The Everyday Life of the Templars: update

20 July 2016

Some readers of this blog will know that the data from these pages will form a central part of my forthcoming book The Everyday Life of the Templars, contracted to Fonthill Media. The first draft of the book is now complete; the text now needs the usual proof-reading and tidying.


Comments

3 comments
  1. Jan Eskildsen

    Hi Helen N.

    I wonder if you can help me.
    According to en.wikipedia (no good) and de.wikipedia (better) the Knight Templars got Süpplingenburg /Supplingen)  of henry the Lion in 1173 after his participation in a short crusade trial in 1172.
    Some words also that already Lothar built it for them in 1130 but no documents. i have not been able to find newer reliable sources, but hints to some books from before 1st world war, so I wonder what the real story is.

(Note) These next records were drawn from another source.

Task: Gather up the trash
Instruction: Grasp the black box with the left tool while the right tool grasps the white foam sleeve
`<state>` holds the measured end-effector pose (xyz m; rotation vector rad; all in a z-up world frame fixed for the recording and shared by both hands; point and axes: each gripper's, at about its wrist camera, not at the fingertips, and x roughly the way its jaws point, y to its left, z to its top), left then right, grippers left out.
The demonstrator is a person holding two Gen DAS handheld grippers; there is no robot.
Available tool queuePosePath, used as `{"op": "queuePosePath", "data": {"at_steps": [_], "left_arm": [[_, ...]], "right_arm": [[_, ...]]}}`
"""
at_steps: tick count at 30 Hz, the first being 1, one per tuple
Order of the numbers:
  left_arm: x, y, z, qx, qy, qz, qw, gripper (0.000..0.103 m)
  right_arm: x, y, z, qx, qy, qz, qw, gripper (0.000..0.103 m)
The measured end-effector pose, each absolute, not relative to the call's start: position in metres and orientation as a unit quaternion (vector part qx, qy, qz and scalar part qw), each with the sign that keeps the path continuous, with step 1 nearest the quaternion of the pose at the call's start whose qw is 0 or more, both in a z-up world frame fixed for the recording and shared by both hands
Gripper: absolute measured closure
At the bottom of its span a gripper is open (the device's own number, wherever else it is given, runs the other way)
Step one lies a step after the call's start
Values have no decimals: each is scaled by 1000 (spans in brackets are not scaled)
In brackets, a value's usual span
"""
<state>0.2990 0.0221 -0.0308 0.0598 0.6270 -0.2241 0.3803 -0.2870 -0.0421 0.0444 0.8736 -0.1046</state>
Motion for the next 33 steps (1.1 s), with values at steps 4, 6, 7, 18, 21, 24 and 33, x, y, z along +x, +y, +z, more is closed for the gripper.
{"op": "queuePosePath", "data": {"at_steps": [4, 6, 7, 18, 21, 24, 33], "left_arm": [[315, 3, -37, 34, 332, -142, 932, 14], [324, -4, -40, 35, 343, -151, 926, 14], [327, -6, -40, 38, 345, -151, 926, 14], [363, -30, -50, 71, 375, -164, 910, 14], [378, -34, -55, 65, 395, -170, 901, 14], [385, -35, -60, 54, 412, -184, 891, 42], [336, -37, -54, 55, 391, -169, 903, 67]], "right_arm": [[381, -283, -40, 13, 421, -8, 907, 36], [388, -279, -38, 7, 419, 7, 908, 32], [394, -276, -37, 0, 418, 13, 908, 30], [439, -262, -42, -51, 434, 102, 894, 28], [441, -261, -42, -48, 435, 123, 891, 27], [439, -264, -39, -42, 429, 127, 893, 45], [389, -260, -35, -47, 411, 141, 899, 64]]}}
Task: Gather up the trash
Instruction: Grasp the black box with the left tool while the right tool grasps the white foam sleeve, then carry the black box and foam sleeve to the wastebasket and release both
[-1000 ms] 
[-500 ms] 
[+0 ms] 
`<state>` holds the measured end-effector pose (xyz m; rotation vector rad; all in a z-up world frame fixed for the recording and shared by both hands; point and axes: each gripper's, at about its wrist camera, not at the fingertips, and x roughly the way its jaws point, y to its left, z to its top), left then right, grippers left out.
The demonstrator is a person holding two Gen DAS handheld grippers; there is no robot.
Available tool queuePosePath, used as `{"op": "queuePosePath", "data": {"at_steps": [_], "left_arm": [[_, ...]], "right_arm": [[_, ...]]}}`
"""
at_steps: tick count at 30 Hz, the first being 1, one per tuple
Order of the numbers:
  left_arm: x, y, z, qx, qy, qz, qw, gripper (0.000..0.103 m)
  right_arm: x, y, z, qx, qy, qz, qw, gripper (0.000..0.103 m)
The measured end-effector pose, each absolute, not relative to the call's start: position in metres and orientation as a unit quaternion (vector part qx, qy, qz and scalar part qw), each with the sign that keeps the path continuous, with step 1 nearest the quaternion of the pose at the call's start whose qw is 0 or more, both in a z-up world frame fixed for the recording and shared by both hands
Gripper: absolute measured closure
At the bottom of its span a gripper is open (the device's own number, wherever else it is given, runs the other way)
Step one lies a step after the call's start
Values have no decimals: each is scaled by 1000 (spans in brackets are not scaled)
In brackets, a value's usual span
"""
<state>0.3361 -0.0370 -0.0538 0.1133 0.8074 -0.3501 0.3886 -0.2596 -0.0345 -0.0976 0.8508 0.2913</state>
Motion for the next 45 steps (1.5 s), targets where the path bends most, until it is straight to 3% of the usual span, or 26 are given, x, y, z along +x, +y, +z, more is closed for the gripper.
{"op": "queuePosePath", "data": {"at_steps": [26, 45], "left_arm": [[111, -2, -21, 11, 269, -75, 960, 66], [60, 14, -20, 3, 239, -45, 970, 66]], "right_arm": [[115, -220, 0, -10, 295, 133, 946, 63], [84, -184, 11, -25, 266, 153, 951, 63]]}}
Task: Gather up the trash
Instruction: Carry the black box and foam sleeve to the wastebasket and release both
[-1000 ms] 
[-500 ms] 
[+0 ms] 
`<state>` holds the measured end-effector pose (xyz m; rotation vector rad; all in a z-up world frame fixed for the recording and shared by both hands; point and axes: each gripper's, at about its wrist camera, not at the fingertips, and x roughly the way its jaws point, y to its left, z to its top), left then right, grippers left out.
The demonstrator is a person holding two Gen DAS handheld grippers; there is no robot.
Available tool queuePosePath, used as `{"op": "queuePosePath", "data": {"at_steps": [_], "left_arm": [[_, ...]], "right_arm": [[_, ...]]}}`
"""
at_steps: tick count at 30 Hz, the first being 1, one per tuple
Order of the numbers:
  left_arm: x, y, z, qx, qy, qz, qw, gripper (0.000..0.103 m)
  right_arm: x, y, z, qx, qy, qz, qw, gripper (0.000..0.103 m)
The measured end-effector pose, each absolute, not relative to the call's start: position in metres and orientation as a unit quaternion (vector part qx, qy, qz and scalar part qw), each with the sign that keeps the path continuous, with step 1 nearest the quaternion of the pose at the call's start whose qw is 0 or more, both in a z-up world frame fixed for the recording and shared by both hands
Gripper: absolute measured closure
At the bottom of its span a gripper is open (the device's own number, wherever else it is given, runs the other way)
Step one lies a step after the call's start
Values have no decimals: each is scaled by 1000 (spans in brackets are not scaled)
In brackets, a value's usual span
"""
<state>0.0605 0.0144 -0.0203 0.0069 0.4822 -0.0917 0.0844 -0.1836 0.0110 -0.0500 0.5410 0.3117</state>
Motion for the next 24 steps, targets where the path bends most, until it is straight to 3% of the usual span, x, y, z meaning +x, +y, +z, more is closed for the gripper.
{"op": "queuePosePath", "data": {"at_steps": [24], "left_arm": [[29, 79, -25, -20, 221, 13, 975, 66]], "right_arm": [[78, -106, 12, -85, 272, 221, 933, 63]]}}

It is not mentioned by Barber and Bates in The Templars.

    • Helen Nicholson

      Hello Jan: so far as I know, the standard work on the Templars’ properties in Germany is still Michael Schüpferling, Der Tempelherren-Orden in Deutschland: Dissertation zur Erlangung der Doktorwürde von der philos Fakultät der Universität Freiburg in der Schweiz(Bamberg: Dr J. Kirsch, 1915).
      Schüpferling suggests, pp. 87–88, that in 1173, after his return from the Holy Land, Henry the Lion gave the Templars his castle of Süpplingenburg and a site in the city of Brunswick with the church of St Katherine, which he had built.
      However, on p. 91, he states that the commandery of Supplingenburg / Supplingburg, north of Heimstedt, was called by Hans Prutz (in Die Geistlichen Ritterorden (Berlin: E. S. Mittler und Sohn, 1908), p. 335) the oldest commandery in lower Germany, because the emperor Lothar gave it to the Order before 1130; but he then goes on to point out that Wohlbrück states that the charter evidence does not begin before the start of the 13th century. It has also been suggested that Henry the Lion founded it.
      On pp. 240–41 he set out a list of all the properties that the Templars held in Germany and the dates when they acquired them. On this list (p. 240), Süpplingenburg is listed as having been received by the Templars in 1130.
      So: it is not clear when the Templars acquired Süpplingenburg. You can find Prutz’s work online at archive.org — you will see that his statements about ‘Supplinburg’ are not referenced to any sources.

  2. Jan Eskildsen

    Hello Helen – thank you very much for your time and useful answer.